PROBLEM
Take the data below and copy exactly the lines starting at the one with "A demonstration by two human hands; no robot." and finishing at the one with "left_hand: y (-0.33", both included.
%%
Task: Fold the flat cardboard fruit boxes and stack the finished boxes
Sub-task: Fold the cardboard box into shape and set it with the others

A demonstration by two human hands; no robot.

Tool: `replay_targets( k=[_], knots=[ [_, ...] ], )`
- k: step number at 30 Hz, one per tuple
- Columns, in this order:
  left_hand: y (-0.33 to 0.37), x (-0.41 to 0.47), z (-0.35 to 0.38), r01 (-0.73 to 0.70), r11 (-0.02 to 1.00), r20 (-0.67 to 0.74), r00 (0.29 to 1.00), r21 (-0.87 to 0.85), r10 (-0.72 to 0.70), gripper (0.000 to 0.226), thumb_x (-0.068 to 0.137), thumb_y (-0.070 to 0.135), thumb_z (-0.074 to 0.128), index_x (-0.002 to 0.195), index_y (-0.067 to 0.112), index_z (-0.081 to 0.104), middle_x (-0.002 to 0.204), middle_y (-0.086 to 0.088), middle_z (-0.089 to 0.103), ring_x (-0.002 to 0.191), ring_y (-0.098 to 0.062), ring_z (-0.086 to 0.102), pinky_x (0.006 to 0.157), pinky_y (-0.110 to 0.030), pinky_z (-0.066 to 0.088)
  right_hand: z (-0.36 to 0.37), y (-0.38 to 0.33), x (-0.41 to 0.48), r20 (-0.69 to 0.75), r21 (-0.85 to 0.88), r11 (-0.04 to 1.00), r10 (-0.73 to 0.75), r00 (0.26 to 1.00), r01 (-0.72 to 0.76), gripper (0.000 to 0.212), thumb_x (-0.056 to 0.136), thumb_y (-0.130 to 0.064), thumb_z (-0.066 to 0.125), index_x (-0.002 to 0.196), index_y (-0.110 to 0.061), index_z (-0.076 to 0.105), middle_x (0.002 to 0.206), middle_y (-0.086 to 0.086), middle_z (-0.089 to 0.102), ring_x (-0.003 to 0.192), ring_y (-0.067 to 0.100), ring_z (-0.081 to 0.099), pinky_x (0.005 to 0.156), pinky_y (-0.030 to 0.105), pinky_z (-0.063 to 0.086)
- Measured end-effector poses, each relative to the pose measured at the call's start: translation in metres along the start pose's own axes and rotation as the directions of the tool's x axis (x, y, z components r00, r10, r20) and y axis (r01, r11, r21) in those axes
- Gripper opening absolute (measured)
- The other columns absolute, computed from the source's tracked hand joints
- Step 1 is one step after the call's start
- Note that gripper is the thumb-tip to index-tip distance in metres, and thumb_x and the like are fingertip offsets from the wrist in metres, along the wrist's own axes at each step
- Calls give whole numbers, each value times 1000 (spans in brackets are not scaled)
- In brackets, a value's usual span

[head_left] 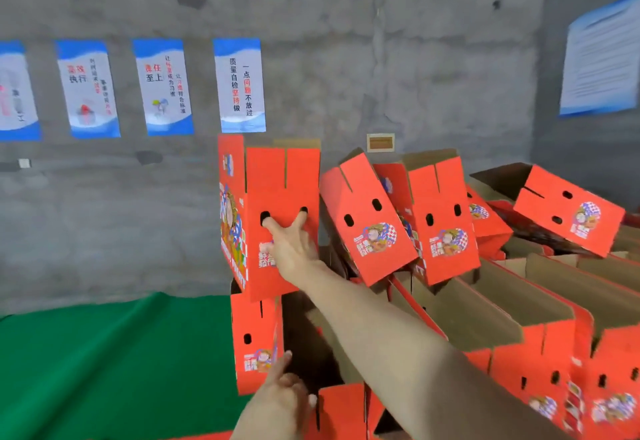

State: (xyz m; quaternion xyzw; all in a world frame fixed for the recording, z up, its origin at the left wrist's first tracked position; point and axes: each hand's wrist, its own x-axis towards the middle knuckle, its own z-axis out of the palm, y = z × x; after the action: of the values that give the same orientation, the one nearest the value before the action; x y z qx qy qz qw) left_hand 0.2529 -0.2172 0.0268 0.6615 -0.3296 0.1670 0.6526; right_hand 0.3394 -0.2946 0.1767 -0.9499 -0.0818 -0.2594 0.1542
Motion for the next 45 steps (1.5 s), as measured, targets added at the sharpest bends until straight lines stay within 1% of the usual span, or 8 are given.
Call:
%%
EXERCISE RESULT
A demonstration by two human hands; no robot.

Tool: `replay_targets( k=[_], knots=[ [_, ...] ], )`
- k: step number at 30 Hz, one per tuple
- Columns, in this order:
  left_hand: y (-0.33 to 0.37), x (-0.41 to 0.47), z (-0.35 to 0.38), r01 (-0.73 to 0.70), r11 (-0.02 to 1.00), r20 (-0.67 to 0.74), r00 (0.29 to 1.00), r21 (-0.87 to 0.85), r10 (-0.72 to 0.70), gripper (0.000 to 0.226), thumb_x (-0.068 to 0.137), thumb_y (-0.070 to 0.135), thumb_z (-0.074 to 0.128), index_x (-0.002 to 0.195), index_y (-0.067 to 0.112), index_z (-0.081 to 0.104), middle_x (-0.002 to 0.204), middle_y (-0.086 to 0.088), middle_z (-0.089 to 0.103), ring_x (-0.002 to 0.191), ring_y (-0.098 to 0.062), ring_z (-0.086 to 0.102), pinky_x (0.006 to 0.157), pinky_y (-0.110 to 0.030), pinky_z (-0.066 to 0.088)

What the exercise required is now done.